Stream: wasmtime

Topic: ✔ Issue with pooling allocator


view this post on Zulip Taylor Thomas (May 02 2024 at 19:15):

Hey all! I'm having a problem the pooling allocator for wasmtime. What it boils down to is that we can never get the pooling allocator to work on a device that has less than 2GB-ish of memory. I tried using the defaults, lowering the defaults even further for all the options and every time it looked like it tried to allocate the same amount of memory, returning the error:

Error: failed to initialize host

Caused by:
    0: failed to build runtime
    1: failed to construct engine
    2: failed to create stack pool mapping
    3: mmap failed to allocate 0x7d3e8000 bytes
    4: Cannot allocate memory (os error 12)

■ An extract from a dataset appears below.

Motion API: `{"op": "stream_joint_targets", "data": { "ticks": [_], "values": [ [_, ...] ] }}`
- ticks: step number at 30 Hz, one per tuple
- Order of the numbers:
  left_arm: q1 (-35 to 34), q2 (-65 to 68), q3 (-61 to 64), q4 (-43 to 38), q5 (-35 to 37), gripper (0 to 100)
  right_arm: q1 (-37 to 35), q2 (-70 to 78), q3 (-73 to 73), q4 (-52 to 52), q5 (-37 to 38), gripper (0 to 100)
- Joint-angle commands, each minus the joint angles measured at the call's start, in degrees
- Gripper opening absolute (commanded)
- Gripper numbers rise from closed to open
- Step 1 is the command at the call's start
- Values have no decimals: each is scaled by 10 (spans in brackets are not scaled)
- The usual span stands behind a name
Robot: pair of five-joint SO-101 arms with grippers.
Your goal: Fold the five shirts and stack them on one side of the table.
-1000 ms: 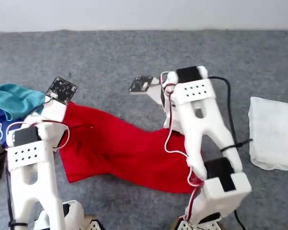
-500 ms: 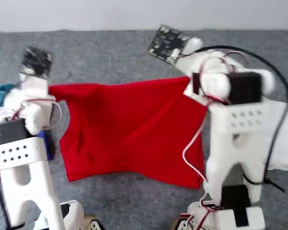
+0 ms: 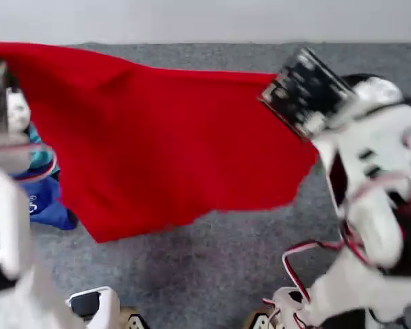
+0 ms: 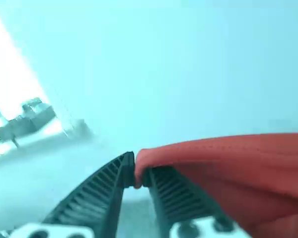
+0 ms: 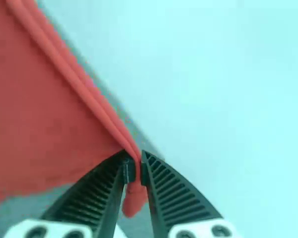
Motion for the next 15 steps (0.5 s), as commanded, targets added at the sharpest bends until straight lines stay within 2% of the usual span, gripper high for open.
{"op": "stream_joint_targets", "data": {
  "ticks": [1, 12, 15],
  "values": [
    [-2, -30, -65, -10, -38, 15, 48, -34, -34, -7, 5, 10],
    [-6, -83, -230, -7, -55, 15, 63, -189, -42, -2, 72, 10],
    [-7, -89, -244, -1, -76, 15, 104, -204, -33, -5, 81, 10]
  ]
}}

So no matter what I did it tried to allocate 0x7d3e8000 bytes. So my question is: Do any of the options actually help tweak this? And as a follow up, should we just be using the dynamic allocator on small systems? I keep trying to dig into the code, but it is a bit too low level for me and hard to follow what the actual impact on allocated memory is.

Just to be clear, here is what I've tried:

  1. Using PoolingAllocationConfig::default()
  2. Lowering the default numbers (see below for snippet)
  3. Lowering the static memory guard size to 1GB
pooling_config
            .total_component_instances(500)
            .total_memories(500)
            .total_tables(500)
            .linear_memory_keep_resident((10 * MB) as usize)
            .table_keep_resident((10 * MB) as usize);

Anyone have any ideas here?

view this post on Zulip Taylor Thomas (May 02 2024 at 19:17):

Also, it has failed in both the TablePool allocation and the StackPool allocation, depending on the settings

view this post on Zulip Chris Fallin (May 02 2024 at 19:26):

assuming this is a Linux machine -- have you tried tweaking the VM overcommit settings?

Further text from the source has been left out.